The war continues to fuel some dissent at home, with wives of mobilized soldiers fighting to return their men from the front lines, and people lining up to support antiwar candidate Boris Nadezhdin, who was subsequently barred from running in next month’s presidential election. 

But in reality, most public critics still in Russia have been locked up.

Until Friday, Navalny was the most high-profile of these figures, his stoic and humorous presence from an Arctic prison offering opposition supporters an occasional glimpse of the man they might still have hoped to rally around. 

Alexei Navalny speaks during an interview with AFP at the office of his Anti-corruption Foundation (FBK) in Moscow on Jan. 16, 2018.
Navalny was serving a combined 30 ½-year jail sentence when he died.Mladen Antonov / AFP via Getty Images file

The Kremlin has denied ever poisoning Navalny, and Russian authorities have said his death would be investigated. 

But his harsh treatment in prison was at best evidence of a “deliberate indifference” from Putin, said Tatiana Stanovaya, a nonresident scholar at the Carnegie Endowment for International Peace and the founder and head of the political analysis firm R.Politik.

“Russian penal institutions inflict profound and lasting physical and psychological harm on inmates, effectively maiming their lives,” she said in a post on X.

Concern will now turn to some of the other high-profile opposition figures imprisoned in recent years.

Ilya Yashin, a municipal politician and supporter of Navalny, was sentenced to 8 ½ years in late 2022 accused of spreading fakes about Russia’s military in Ukraine, a charge increasingly being used to put Kremlin opponents behind bars. Yashin has been outspoken about the war and critical of Putin’s regime for years. 

Vladimir Kara-Murza Jr., a former journalist and prominent Putin critic who claims he was poisoned twice by the Kremlin, spoke out against the war in Ukraine and lobbied for tougher Western sanctions. He was sentenced to 25 years in jail last April — the harshest sentence imposed on a political opponent since the invasion — on charges including treason that he says are politically motivated. The case drew comparisons to a Stalin-era show trial. 

Shootings, poison and plane crashes

Kara-Murza was a close associate of Boris Nemtsov, once considered the leader of Russia’s opposition and one of Putin’s fiercest critics. Nemtsov was shot dead in 2015, just a few feet away from the Kremlin.

His murder sent shock waves through Russian society and the opposition scene, with an annual march held in Moscow to mark the killing. Several people were convicted in his murder, but his supporters say those who ordered his killing were never found. 

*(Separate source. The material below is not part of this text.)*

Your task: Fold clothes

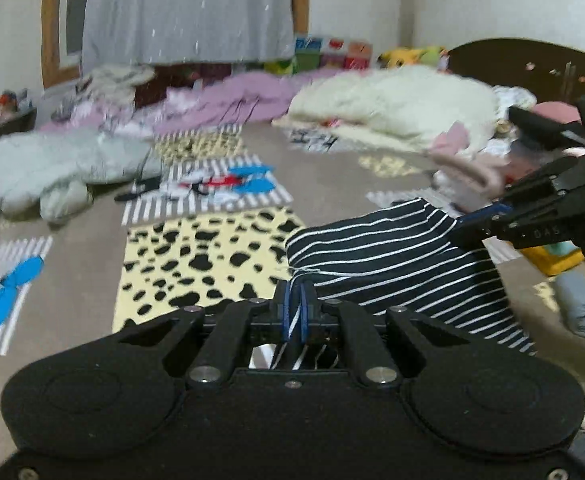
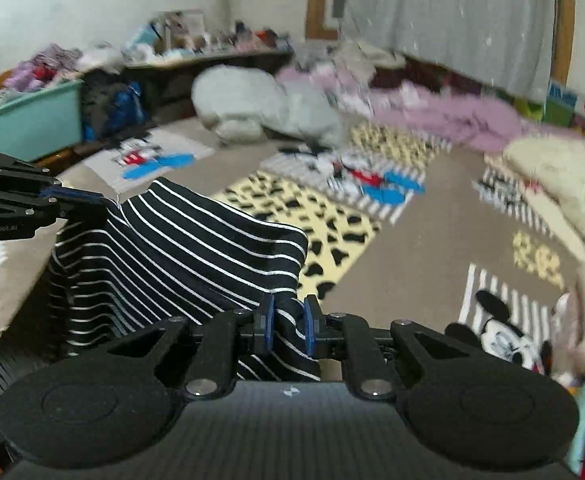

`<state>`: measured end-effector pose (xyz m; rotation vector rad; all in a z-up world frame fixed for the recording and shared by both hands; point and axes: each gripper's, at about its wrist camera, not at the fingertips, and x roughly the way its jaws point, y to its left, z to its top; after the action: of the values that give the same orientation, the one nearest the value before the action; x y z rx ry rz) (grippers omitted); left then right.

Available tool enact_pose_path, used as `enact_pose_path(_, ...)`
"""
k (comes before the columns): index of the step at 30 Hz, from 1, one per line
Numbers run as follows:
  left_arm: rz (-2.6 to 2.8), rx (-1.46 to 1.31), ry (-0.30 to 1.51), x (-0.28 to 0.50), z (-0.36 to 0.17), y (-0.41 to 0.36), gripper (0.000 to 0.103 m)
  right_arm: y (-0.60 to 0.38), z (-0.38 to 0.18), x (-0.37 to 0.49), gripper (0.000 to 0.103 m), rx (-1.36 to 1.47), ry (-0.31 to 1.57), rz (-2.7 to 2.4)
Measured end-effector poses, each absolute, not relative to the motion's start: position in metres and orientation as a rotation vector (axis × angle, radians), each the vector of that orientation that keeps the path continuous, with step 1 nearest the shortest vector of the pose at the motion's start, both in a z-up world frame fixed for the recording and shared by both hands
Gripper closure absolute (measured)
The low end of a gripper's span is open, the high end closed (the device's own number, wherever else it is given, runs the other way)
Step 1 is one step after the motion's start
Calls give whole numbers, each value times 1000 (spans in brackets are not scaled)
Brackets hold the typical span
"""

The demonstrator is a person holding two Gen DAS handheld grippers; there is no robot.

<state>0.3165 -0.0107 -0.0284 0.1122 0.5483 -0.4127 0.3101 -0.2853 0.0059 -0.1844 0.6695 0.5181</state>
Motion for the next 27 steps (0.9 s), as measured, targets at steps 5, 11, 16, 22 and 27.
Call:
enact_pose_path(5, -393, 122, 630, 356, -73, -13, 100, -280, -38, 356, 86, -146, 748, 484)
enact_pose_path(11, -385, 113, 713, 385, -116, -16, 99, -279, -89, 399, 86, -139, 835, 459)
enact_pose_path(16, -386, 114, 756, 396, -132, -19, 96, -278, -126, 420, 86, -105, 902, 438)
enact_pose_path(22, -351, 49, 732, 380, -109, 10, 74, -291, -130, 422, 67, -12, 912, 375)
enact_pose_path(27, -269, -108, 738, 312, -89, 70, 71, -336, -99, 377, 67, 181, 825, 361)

Source: | This article originally belongs to Nbcnews.com

Leave a Reply

Your email address will not be published. Required fields are marked *

You May Also Like

Dorothy Steel, Whose Big-Screen Career Had a Late Start, Dies at 95

Dorothy Steel was 90 and had been acting professionally for little more…

Jury Selection Starts in Trial of Theranos Founder Holmes

SAN JOSE, Calif.—Theranos Inc. founder Elizabeth Holmes heads to court Tuesday, as…

Gap Pushes for Reset as Sales Swoon in Holiday Quarter

Business Earnings Apparel chain seeking $300 million more in cost savings through…

At least 12 killed in Somalia hotel attack

At least 12 people have been killed in Somalia’s capital Mogadishu after…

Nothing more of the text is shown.